▶ _Aim of the task_
Your answer must consist of every line from the data below that includes the word "child".

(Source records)
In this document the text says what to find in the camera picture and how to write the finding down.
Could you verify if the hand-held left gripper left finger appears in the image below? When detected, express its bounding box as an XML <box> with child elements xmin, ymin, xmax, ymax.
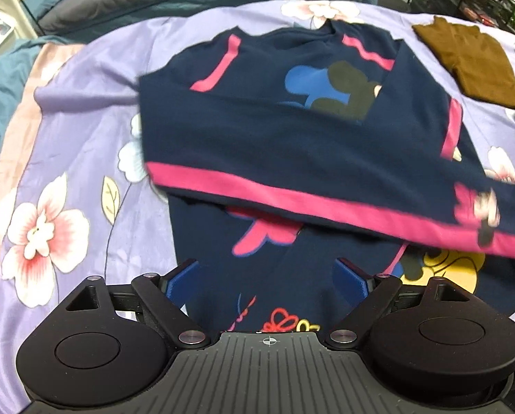
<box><xmin>65</xmin><ymin>259</ymin><xmax>206</xmax><ymax>349</ymax></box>

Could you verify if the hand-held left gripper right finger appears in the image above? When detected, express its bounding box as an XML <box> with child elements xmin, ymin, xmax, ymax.
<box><xmin>326</xmin><ymin>257</ymin><xmax>471</xmax><ymax>349</ymax></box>

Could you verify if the navy cartoon print shirt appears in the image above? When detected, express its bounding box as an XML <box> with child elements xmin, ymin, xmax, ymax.
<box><xmin>138</xmin><ymin>18</ymin><xmax>515</xmax><ymax>338</ymax></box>

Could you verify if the purple floral blanket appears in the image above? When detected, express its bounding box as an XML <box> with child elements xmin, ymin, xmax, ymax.
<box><xmin>0</xmin><ymin>0</ymin><xmax>515</xmax><ymax>414</ymax></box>

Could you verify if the brown folded garment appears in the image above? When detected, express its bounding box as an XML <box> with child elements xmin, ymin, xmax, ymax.
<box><xmin>412</xmin><ymin>15</ymin><xmax>515</xmax><ymax>109</ymax></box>

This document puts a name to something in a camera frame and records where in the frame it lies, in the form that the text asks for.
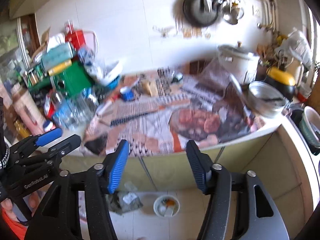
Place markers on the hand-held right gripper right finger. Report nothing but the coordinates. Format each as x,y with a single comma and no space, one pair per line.
197,166

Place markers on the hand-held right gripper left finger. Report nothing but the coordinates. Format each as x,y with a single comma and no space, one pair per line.
118,166

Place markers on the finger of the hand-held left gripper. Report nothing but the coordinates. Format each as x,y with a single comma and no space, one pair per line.
48,136
65,146

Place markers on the orange peel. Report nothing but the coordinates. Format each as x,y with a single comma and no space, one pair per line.
170,201

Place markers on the white floor bowl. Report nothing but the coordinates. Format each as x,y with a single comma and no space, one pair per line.
157,201

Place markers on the white mesh bag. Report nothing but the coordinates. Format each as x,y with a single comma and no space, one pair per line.
170,213

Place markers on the person's left forearm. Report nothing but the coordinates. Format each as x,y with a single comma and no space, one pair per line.
12,223

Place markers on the person's left hand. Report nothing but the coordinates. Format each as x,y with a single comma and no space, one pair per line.
6,205

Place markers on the white jar red label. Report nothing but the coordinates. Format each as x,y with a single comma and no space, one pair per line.
49,125

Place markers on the yellow bottle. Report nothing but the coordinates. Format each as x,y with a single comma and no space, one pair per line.
21,130

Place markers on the clear plastic bottle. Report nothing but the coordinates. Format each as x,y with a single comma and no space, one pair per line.
63,111

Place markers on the pink patterned thermos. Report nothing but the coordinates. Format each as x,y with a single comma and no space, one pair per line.
27,110

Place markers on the crumpled bag on floor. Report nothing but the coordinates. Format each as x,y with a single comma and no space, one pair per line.
130,201

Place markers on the clear glass jar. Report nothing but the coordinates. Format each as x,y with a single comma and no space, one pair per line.
86,106

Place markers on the newspaper sheets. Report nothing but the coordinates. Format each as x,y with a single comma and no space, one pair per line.
160,130

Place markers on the green box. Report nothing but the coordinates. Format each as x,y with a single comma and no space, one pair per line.
75,80

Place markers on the blue cup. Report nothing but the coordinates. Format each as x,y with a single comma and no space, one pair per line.
127,93

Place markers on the teal tissue box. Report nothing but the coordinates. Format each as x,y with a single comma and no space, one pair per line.
57,55

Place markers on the white blue colander bowl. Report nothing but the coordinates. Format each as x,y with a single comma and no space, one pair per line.
110,73

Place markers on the metal pot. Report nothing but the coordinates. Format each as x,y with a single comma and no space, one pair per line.
265,105

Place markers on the brown cardboard box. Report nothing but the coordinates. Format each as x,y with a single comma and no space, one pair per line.
42,42

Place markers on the glass sliding door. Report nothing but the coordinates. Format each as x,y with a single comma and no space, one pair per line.
12,47

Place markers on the red tin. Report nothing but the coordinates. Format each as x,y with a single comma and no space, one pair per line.
76,38

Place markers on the white rice cooker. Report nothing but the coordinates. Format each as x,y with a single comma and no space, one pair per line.
240,65

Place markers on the steel double sink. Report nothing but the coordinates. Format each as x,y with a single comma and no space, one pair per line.
297,120

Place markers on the white green basin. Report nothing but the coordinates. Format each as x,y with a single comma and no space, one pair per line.
310,127

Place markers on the black pot yellow lid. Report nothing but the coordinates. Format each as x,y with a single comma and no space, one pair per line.
281,78

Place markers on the stack of small bowls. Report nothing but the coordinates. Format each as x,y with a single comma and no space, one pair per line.
303,96

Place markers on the white thermos jug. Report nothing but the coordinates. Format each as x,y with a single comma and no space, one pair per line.
296,71

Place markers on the black frying pan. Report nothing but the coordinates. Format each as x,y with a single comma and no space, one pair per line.
200,10

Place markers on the white plastic bag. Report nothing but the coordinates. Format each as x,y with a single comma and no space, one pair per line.
296,45

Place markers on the wall water pipes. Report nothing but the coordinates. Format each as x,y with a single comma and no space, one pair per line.
270,12

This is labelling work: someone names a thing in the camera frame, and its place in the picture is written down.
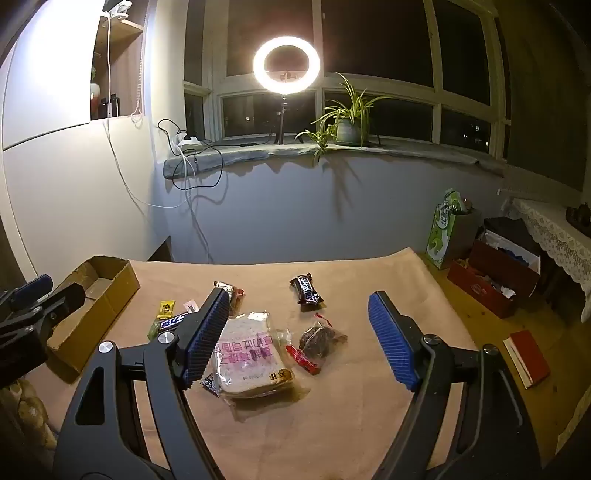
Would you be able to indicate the white lace tablecloth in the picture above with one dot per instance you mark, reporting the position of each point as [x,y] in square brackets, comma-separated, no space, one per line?
[554,235]

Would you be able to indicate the red cardboard box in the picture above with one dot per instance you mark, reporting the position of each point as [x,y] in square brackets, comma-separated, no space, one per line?
[480,288]

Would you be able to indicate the clear bag of dark snack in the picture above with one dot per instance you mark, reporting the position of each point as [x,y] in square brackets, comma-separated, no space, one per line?
[318,341]

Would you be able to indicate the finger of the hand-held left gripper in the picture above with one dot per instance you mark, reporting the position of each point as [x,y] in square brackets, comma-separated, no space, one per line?
[32,286]
[60,300]

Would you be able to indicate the white window frame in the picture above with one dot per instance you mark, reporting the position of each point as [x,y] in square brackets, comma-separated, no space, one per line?
[212,69]

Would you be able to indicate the small blue white packet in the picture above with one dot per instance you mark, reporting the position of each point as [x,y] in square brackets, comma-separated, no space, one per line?
[210,384]

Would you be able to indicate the black light tripod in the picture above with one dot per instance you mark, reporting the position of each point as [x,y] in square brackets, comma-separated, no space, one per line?
[280,115]

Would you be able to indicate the white power strip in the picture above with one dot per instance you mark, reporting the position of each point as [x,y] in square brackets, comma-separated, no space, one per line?
[189,142]

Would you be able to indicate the potted spider plant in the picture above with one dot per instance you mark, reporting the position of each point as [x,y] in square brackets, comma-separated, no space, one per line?
[346,129]

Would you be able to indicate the dark brown storage box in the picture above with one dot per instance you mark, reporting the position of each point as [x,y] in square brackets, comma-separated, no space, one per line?
[508,270]

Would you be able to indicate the brown red snack packet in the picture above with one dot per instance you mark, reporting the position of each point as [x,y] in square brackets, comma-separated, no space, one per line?
[235,295]

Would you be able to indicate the wooden wall shelf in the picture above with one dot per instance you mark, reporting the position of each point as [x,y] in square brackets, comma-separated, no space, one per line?
[131,69]

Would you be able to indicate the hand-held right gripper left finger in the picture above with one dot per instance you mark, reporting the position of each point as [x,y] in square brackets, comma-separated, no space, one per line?
[205,337]

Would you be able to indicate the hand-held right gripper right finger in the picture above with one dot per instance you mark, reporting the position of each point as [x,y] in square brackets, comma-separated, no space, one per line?
[395,341]

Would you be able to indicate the yellow candy packet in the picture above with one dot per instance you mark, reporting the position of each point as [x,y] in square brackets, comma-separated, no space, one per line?
[166,308]

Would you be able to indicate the dark chocolate bar packet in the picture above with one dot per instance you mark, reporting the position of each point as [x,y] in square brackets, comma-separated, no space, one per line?
[305,290]

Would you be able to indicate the brown table cloth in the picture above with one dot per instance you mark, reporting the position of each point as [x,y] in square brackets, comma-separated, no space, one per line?
[369,272]

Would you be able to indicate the small pink packet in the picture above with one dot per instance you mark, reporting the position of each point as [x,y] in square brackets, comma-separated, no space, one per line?
[190,306]

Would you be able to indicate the red candy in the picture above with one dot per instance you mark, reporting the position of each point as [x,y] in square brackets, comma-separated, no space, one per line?
[302,360]

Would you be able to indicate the green paper bag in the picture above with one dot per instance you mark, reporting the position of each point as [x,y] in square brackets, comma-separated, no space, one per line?
[438,235]

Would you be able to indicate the sliced bread packet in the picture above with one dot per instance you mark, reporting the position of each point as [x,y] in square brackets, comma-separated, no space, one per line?
[249,360]

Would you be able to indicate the snickers bar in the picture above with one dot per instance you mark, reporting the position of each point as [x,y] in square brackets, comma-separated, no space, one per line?
[173,321]

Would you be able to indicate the red notebook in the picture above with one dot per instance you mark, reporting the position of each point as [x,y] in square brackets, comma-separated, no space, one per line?
[528,357]

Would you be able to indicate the grey window sill cloth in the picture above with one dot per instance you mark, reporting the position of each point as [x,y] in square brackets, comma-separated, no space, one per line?
[277,152]

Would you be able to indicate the small green packet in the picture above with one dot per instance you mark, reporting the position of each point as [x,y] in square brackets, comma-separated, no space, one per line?
[152,330]

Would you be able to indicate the yellow patterned cloth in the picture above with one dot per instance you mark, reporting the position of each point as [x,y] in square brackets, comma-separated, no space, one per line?
[23,415]

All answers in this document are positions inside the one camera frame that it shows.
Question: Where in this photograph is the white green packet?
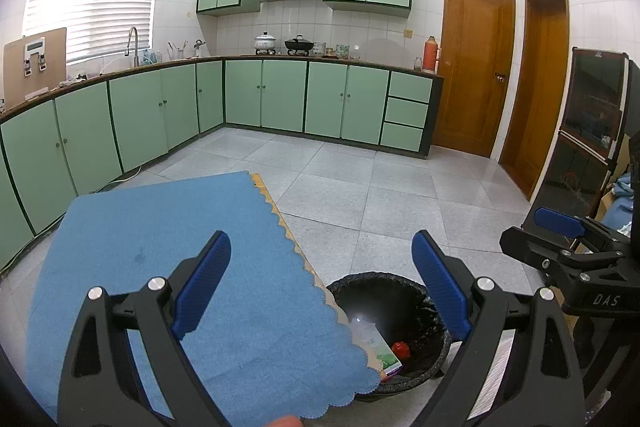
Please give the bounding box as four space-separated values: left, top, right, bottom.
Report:
349 317 404 374

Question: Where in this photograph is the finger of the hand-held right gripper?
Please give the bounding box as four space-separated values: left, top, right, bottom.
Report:
533 206 632 253
500 226 638 283

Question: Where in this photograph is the white printed paper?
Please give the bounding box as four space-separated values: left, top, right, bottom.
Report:
472 332 516 418

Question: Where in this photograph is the green base cabinet run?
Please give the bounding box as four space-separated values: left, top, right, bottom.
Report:
0 56 445 273

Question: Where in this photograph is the black wok with lid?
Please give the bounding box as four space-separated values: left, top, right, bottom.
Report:
285 35 316 56

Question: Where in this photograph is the black glass cabinet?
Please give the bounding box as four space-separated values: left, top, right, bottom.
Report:
537 47 640 228

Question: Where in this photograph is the wooden door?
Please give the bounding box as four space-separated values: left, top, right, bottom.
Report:
499 0 570 202
432 0 517 158

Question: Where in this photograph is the blue scalloped table mat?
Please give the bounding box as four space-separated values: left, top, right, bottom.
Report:
26 171 381 421

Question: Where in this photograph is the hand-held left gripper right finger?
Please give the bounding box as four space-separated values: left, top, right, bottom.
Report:
410 229 586 427

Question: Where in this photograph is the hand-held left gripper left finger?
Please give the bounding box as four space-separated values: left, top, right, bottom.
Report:
57 229 233 427

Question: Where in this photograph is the steel kitchen faucet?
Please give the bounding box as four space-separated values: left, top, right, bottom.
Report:
125 27 141 68

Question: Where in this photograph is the orange thermos flask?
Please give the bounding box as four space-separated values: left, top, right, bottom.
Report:
422 36 441 74

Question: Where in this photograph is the black-lined trash bin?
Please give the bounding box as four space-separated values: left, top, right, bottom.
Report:
326 273 451 403

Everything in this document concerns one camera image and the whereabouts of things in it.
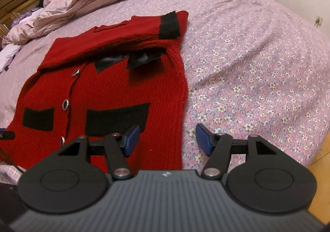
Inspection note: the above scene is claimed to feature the red knit cardigan sweater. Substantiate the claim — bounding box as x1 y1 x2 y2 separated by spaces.
5 11 189 174

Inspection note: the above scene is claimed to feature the purple ruffled pillow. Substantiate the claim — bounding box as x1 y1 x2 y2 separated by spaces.
10 7 45 30

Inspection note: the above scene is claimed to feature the black cable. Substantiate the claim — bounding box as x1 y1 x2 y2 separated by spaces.
0 147 27 172

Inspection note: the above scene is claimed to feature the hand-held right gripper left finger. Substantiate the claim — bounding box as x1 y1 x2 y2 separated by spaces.
57 125 140 180

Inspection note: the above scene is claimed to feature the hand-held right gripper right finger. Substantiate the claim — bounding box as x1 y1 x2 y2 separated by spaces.
195 123 279 180

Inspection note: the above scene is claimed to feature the lavender cloth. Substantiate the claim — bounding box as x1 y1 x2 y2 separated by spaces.
0 42 22 74

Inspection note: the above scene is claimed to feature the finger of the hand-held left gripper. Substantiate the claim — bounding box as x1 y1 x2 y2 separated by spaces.
0 128 15 141

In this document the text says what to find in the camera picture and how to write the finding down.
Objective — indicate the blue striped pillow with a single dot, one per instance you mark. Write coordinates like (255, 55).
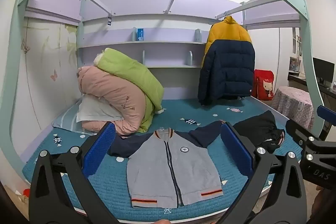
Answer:
(65, 119)

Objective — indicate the black monitor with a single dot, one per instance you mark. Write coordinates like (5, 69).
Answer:
(323, 69)

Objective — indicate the black hanging tag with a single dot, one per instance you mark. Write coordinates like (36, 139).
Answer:
(109, 21)

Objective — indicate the blue box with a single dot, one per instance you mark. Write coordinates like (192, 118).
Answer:
(140, 34)

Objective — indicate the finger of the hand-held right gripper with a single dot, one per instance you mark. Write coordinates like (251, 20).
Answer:
(326, 115)
(302, 134)

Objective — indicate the small red object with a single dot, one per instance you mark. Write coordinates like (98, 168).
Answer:
(26, 191)

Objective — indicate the yellow and navy puffer jacket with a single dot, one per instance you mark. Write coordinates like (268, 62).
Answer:
(225, 69)

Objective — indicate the green quilt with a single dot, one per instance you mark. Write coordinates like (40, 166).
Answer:
(131, 69)

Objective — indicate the white pillow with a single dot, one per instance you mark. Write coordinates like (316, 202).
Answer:
(97, 111)

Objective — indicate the photo frame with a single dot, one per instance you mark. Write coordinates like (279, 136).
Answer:
(294, 64)

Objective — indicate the dark desk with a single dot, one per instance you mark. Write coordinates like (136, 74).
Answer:
(296, 79)

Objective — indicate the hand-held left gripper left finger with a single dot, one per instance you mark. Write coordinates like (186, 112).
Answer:
(101, 150)

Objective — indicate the black garment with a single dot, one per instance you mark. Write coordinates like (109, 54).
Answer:
(257, 124)

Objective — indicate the lavender headboard shelf unit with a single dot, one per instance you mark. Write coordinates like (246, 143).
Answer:
(162, 43)

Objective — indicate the pink butterfly wall sticker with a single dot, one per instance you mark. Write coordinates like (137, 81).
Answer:
(53, 75)

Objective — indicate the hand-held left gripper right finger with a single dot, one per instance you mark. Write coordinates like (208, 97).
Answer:
(236, 150)

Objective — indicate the pink quilt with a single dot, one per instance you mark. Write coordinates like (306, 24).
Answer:
(115, 92)

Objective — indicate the red cartoon bag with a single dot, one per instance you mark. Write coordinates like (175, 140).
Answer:
(263, 85)

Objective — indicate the table with pink cloth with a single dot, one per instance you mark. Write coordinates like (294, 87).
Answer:
(291, 103)

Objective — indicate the grey jacket with navy sleeves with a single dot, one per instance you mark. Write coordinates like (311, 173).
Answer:
(155, 161)

▶ _Result for this exercise_
Could you verify if the hand-held left gripper left finger appears in the image below? When detected, express its bounding box as an XML <box> with child elements xmin, ymin, xmax, ymax.
Could you verify if the hand-held left gripper right finger appears in the image above? When detected, express its bounding box as an XML <box> with child elements xmin, ymin, xmax, ymax.
Could you verify if the navy cartoon print shirt appears in the image above? When detected, express its bounding box as an XML <box> with child elements xmin, ymin, xmax, ymax.
Could you verify if the purple floral blanket appears in the image above? When detected, express its bounding box as an XML <box> with child elements xmin, ymin, xmax, ymax.
Could you verify if the brown folded garment appears in the image above? When detected, express its bounding box as an XML <box> with child elements xmin, ymin, xmax, ymax.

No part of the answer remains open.